DualCL: Principled Supervised Contrastive Learning as Mutual Information Maximization for Text Classification

Junfan Chen, Richong Zhang, Yaowei Zheng, Qianben Chen, Chunming Hu, Yongyi Mao

4 citations

Abstract

Text classification is a fundamental task in web content mining. Developing text classification applications with pre-trained language models (PLMs) and the contrastive learning objective has sparked significant interest in research communities. Although the existing supervised contrastive learning (SCL) approach has achieved leading performance in text classification, it lacks fundamental principles to ensure training effectiveness and deployment friendliness, thereby presenting certain limitations.
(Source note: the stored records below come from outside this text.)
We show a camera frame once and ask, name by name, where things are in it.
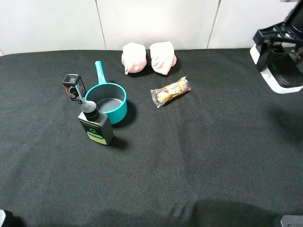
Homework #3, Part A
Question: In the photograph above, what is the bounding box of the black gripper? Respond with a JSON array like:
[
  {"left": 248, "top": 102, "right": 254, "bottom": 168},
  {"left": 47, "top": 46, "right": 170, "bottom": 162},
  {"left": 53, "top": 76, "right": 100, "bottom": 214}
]
[{"left": 253, "top": 20, "right": 303, "bottom": 72}]

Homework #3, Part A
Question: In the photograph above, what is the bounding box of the black white board eraser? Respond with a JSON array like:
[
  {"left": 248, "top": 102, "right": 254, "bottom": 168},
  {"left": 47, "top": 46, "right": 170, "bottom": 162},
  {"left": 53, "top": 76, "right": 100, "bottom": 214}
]
[{"left": 250, "top": 44, "right": 303, "bottom": 95}]

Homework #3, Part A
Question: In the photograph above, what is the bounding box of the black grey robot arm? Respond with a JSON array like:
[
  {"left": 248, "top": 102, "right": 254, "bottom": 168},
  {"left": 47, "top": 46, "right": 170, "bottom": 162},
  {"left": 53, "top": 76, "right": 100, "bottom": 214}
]
[{"left": 253, "top": 0, "right": 303, "bottom": 72}]

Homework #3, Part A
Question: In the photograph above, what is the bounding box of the gold wrapped chocolate pack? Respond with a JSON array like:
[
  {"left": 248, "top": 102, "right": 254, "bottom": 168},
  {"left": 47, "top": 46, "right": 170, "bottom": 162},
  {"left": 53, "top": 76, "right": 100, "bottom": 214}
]
[{"left": 150, "top": 77, "right": 191, "bottom": 108}]

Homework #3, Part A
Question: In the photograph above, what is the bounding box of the grey base part right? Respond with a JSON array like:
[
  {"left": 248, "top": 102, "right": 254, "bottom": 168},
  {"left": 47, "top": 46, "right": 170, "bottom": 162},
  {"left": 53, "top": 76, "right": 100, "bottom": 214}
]
[{"left": 280, "top": 215, "right": 303, "bottom": 227}]

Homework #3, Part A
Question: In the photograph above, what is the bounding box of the grey base part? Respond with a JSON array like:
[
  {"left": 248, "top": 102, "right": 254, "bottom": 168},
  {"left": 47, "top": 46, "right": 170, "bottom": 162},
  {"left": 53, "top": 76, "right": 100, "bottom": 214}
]
[
  {"left": 0, "top": 210, "right": 6, "bottom": 227},
  {"left": 280, "top": 215, "right": 303, "bottom": 227}
]

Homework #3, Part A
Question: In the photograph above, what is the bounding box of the teal saucepan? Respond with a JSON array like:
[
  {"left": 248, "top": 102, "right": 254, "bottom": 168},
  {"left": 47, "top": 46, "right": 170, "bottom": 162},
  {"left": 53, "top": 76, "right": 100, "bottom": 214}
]
[{"left": 85, "top": 61, "right": 127, "bottom": 124}]

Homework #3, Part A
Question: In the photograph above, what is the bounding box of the black bottle green label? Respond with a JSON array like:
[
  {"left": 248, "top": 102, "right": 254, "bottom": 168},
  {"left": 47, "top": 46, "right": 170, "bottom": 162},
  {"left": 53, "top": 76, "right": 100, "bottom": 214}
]
[{"left": 78, "top": 98, "right": 114, "bottom": 145}]

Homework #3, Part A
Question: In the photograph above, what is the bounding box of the small black tin box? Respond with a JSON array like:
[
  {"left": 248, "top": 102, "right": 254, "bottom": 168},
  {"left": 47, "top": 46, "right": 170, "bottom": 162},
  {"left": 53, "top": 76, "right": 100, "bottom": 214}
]
[{"left": 62, "top": 74, "right": 86, "bottom": 104}]

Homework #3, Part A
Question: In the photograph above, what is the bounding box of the grey base part left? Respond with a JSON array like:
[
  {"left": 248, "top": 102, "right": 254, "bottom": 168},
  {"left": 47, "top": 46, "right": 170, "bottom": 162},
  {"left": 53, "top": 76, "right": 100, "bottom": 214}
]
[{"left": 0, "top": 210, "right": 6, "bottom": 227}]
In this paper, we propose three principles to design an effective SCL approach, i.e., parameter-free, augmentation-easy and label-aware. Building upon these principles, we have developed DualCL, a dual contrastive learning framework that effectively captures the mutual relationship between text representations and classifier parameters. The implementation of DualCL is theoretically motivated by a derived lower bound of mutual information maximization. DualCL generates classifier parameters by the PLM and simultaneously uses them for classification and as augmented views of the input text for supervised contrastive learning. Extensive experiments conducted on diverse text classification datasets conclusively demonstrate that DualCL excels in learning superior text representations and consistently outperforms baseline models, yielding remarkable results. CCS CONCEPTS • Computing methodologies → Natural language processing.